Many people with mental retardation have average or superior abilities in some respects. While it is true that some people with mental retardation may not be able to think, reason or remember as well as others, they, like others, have their own strengths and weaknesses. The effect of the disability can be lessened, and skills and abilities increased, through rehabilitation, education, and experience on the job.

People with mental retardation, like others, want to be independent and responsible for their own support. Success on the job often depends upon the willingness of others to devote reasonable time and interest to helping the individual adjust initially and meet new challenges as they arise. The object should be to reduce the need for learning details, exercising judgment, and finding new solutions to problems. One of the greatest obstacles to equal employment opportunity for these individuals is persistent lack of employer confidence in, and lowered expectations of, their capabilities.
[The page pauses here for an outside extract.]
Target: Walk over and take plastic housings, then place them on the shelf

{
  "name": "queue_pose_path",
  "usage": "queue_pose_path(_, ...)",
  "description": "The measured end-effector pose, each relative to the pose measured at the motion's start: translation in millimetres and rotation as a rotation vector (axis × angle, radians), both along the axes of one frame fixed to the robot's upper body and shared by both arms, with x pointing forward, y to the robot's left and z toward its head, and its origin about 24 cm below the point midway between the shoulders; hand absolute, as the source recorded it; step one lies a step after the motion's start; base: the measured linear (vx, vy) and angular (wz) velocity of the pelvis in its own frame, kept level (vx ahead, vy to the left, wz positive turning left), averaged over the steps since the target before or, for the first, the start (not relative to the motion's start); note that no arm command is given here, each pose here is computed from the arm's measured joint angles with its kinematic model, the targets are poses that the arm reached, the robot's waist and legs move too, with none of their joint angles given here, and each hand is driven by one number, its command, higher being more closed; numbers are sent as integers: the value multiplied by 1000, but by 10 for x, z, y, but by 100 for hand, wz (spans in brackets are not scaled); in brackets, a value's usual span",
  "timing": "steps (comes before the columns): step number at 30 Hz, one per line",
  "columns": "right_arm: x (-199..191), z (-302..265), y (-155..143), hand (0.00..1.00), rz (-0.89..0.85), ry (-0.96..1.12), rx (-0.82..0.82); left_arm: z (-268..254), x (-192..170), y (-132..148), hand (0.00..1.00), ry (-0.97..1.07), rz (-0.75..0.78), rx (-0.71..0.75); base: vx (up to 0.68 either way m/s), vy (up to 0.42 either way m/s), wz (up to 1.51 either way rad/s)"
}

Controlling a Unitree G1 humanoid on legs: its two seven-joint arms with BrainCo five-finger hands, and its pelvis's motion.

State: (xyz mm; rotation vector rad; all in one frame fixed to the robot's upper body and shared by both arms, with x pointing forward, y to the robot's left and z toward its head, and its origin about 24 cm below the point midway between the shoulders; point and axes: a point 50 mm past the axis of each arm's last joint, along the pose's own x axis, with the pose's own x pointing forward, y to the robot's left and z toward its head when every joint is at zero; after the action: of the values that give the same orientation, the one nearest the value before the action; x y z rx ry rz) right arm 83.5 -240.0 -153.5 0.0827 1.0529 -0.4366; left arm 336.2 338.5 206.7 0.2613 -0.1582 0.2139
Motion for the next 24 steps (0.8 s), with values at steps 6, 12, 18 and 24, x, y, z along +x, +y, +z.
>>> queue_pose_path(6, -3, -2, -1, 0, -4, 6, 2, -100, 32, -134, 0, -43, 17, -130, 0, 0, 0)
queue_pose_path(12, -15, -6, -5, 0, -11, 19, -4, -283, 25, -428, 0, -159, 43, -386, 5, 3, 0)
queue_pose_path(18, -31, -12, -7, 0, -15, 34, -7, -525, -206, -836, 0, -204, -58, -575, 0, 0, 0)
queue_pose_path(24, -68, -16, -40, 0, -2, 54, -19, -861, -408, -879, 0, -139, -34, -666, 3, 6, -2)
Consider the following suggestions when interacting with people with mental retardation:

For the most part, you should talk to the individual in the same manner as anyone else, but be more specific.

In an interview setting, ask questions and occasionally repeat responses to ensure effective communication.

Provide specific information as to where things are located, such as the time clock, lockers, restroom, cafeteria, drinking fountain, supply room, etc.

Provide explanations about work issues such as working hours, proper dress for the job, work station location, rate of pay, reporting official, and transportation options.